> [What you will do] Examine the records and identify each line that includes the string "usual". Copy those lines.
== Raw data ==
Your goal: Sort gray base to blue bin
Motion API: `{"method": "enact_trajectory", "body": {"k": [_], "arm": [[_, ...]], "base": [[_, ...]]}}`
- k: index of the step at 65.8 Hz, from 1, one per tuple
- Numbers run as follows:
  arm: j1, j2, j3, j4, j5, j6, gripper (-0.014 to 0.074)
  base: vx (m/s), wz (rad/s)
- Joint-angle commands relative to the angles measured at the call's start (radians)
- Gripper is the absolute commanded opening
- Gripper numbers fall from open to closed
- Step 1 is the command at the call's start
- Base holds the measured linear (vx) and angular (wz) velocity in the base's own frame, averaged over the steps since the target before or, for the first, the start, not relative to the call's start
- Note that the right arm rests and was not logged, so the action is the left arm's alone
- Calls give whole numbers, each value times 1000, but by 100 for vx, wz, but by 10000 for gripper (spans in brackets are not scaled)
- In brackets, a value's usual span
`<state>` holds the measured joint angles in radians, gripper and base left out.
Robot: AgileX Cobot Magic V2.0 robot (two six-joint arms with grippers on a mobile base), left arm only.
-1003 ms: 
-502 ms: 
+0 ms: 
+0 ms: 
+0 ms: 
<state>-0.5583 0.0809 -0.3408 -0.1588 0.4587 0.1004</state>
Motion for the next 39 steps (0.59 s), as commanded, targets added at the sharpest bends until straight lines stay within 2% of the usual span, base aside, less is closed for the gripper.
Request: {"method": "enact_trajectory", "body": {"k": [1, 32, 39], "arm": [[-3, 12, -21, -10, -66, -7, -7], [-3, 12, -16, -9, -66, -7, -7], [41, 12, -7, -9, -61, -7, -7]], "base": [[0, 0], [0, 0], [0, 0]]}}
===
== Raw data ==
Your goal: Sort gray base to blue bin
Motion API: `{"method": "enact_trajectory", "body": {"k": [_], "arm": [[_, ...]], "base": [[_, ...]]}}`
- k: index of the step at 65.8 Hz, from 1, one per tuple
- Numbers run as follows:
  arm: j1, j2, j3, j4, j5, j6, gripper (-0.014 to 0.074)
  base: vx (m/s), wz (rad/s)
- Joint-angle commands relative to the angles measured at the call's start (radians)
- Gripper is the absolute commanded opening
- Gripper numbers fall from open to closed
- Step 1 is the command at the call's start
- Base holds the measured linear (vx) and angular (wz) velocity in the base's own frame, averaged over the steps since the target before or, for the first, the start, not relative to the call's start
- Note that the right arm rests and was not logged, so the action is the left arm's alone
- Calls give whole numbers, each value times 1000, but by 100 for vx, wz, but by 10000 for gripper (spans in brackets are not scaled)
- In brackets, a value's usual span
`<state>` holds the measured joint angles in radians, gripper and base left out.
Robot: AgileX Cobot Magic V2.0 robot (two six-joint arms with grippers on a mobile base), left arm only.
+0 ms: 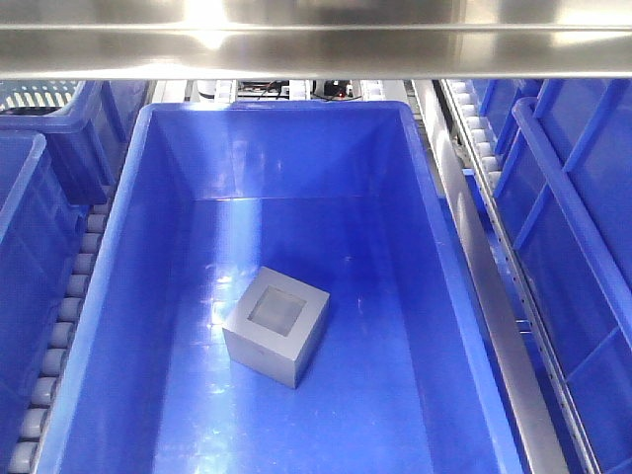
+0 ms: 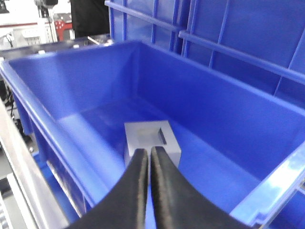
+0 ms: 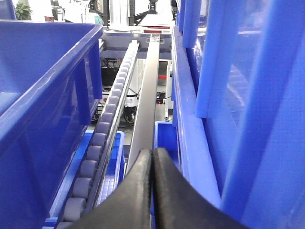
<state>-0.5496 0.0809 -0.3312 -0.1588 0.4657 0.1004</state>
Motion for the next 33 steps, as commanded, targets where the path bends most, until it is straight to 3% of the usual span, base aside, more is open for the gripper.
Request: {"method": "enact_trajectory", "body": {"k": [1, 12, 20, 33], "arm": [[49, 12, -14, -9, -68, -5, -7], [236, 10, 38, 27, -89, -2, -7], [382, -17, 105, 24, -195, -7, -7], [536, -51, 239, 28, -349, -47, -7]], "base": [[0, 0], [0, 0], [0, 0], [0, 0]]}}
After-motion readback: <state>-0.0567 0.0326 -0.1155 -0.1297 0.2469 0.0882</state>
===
> [Answer box]
- In brackets, a value's usual span
Motion for the next 39 steps (0.59 s), as commanded, targets added at the sharpest bends until straight lines stay within 2% of the usual span, base aside, less is closed for the gripper.
- In brackets, a value's usual span
Motion for the next 33 steps, as commanded, targets where the path bends most, until it is straight to 3% of the usual span, base aside, more is open for the gripper.

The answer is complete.